Recorded data:
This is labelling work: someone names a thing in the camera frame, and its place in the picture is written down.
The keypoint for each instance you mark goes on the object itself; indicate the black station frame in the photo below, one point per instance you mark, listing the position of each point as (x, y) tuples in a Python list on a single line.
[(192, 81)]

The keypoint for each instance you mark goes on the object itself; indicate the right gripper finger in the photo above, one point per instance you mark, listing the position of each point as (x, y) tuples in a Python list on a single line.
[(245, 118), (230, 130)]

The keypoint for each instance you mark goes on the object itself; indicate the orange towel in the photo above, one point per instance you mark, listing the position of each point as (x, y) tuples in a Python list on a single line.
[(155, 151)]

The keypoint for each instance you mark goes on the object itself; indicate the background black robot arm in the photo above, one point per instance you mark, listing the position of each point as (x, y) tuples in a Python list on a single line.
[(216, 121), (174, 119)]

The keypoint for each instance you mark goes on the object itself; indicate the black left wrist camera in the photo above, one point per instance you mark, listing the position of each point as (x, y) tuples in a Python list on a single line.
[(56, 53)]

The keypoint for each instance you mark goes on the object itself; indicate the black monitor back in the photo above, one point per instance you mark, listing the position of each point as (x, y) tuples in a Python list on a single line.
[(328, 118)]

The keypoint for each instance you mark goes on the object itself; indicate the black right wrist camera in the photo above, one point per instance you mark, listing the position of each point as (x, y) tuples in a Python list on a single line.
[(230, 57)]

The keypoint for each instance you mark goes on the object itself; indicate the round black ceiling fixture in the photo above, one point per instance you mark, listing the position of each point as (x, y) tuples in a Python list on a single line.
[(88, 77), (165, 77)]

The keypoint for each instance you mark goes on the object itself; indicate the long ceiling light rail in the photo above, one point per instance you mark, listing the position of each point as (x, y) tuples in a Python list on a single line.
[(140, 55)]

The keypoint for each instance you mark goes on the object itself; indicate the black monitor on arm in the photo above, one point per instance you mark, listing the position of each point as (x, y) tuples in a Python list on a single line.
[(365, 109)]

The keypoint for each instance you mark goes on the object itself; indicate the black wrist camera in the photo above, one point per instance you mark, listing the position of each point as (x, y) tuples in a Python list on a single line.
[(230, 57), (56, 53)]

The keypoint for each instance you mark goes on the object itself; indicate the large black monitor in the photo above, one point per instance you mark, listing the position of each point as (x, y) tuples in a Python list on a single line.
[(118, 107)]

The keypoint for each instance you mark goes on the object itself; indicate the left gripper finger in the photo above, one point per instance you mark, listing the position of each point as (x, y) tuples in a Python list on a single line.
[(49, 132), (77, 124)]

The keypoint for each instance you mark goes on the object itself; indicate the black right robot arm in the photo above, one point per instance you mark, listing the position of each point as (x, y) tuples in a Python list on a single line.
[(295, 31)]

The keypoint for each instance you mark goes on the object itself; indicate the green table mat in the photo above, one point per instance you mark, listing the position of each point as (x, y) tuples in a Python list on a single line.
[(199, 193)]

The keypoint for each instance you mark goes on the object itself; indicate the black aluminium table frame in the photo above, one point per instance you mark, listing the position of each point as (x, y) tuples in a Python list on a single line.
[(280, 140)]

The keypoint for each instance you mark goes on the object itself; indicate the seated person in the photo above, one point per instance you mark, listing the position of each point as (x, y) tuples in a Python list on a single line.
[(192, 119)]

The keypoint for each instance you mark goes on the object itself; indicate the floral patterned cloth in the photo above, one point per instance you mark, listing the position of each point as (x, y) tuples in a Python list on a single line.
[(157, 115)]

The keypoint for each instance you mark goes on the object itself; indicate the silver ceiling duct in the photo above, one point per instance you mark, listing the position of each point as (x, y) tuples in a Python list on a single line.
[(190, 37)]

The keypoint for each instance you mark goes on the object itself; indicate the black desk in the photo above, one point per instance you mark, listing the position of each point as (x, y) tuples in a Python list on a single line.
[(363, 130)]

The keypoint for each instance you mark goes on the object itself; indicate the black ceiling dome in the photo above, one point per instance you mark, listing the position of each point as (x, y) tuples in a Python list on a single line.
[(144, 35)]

Your objective: The records above must be transcribed without a single omission.

Answer box:
This is labelling work: someone names a thing in the camera frame, and its place in the picture is written down.
The keypoint for each instance you mark goes on the object itself; indicate the black station frame in the photo below, one point per instance you mark, listing the position of each point as (x, y) tuples in a Python list on a single line.
[(192, 81)]

The keypoint for each instance you mark goes on the object itself; indicate the right gripper finger in the photo above, one point per instance you mark, listing the position of each point as (x, y) tuples in a Python list on a single line.
[(245, 118), (230, 130)]

The keypoint for each instance you mark goes on the object itself; indicate the orange towel in the photo above, one point per instance you mark, listing the position of each point as (x, y) tuples in a Python list on a single line.
[(155, 151)]

The keypoint for each instance you mark goes on the object itself; indicate the background black robot arm in the photo above, one point per instance you mark, listing the position of each point as (x, y) tuples in a Python list on a single line.
[(216, 121), (174, 119)]

The keypoint for each instance you mark goes on the object itself; indicate the black left wrist camera in the photo above, one point per instance you mark, listing the position of each point as (x, y) tuples in a Python list on a single line.
[(56, 53)]

The keypoint for each instance you mark goes on the object itself; indicate the black monitor back in the photo above, one point per instance you mark, listing the position of each point as (x, y) tuples in a Python list on a single line.
[(328, 118)]

The keypoint for each instance you mark goes on the object itself; indicate the black right wrist camera in the photo above, one point per instance you mark, listing the position of each point as (x, y) tuples in a Python list on a single line.
[(230, 57)]

The keypoint for each instance you mark goes on the object itself; indicate the round black ceiling fixture in the photo above, one point per instance you mark, listing the position of each point as (x, y) tuples in a Python list on a single line.
[(88, 77), (165, 77)]

The keypoint for each instance you mark goes on the object itself; indicate the long ceiling light rail in the photo above, one point per instance you mark, listing the position of each point as (x, y) tuples in a Python list on a single line.
[(140, 55)]

The keypoint for each instance you mark goes on the object itself; indicate the black monitor on arm in the photo above, one point per instance you mark, listing the position of each point as (x, y) tuples in a Python list on a single line.
[(365, 109)]

The keypoint for each instance you mark goes on the object itself; indicate the black wrist camera in the photo above, one point per instance you mark, listing the position of each point as (x, y) tuples in a Python list on a single line.
[(230, 57), (56, 53)]

The keypoint for each instance you mark goes on the object itself; indicate the large black monitor in the photo above, one point per instance you mark, listing the position of each point as (x, y) tuples in a Python list on a single line.
[(118, 107)]

The keypoint for each instance you mark goes on the object itself; indicate the left gripper finger in the photo above, one point per instance you mark, listing the position of each point as (x, y) tuples in a Python list on a single line.
[(49, 132), (77, 124)]

The keypoint for each instance you mark goes on the object itself; indicate the black right robot arm in the photo above, one point per instance you mark, listing the position of each point as (x, y) tuples in a Python list on a single line.
[(295, 31)]

The keypoint for each instance you mark goes on the object itself; indicate the green table mat in the photo above, one point per instance you mark, listing the position of each point as (x, y) tuples in a Python list on a single line.
[(199, 193)]

The keypoint for each instance you mark goes on the object itself; indicate the black aluminium table frame in the photo above, one point per instance you mark, listing the position of each point as (x, y) tuples in a Python list on a single line.
[(280, 140)]

The keypoint for each instance you mark goes on the object itself; indicate the seated person in the photo above, one point per instance you mark, listing the position of each point as (x, y) tuples in a Python list on a single line.
[(192, 119)]

The keypoint for each instance you mark goes on the object itself; indicate the floral patterned cloth in the photo above, one point per instance you mark, listing the position of each point as (x, y) tuples in a Python list on a single line.
[(157, 115)]

The keypoint for each instance you mark goes on the object itself; indicate the silver ceiling duct in the photo above, one point per instance you mark, listing the position of each point as (x, y) tuples in a Python list on a single line.
[(190, 37)]

The keypoint for each instance you mark goes on the object itself; indicate the black desk in the photo above, one point per instance you mark, listing the position of each point as (x, y) tuples in a Python list on a single line.
[(363, 130)]

The keypoint for each instance you mark goes on the object itself; indicate the black ceiling dome in the photo above, one point per instance you mark, listing the position of each point as (x, y) tuples in a Python list on a single line.
[(144, 35)]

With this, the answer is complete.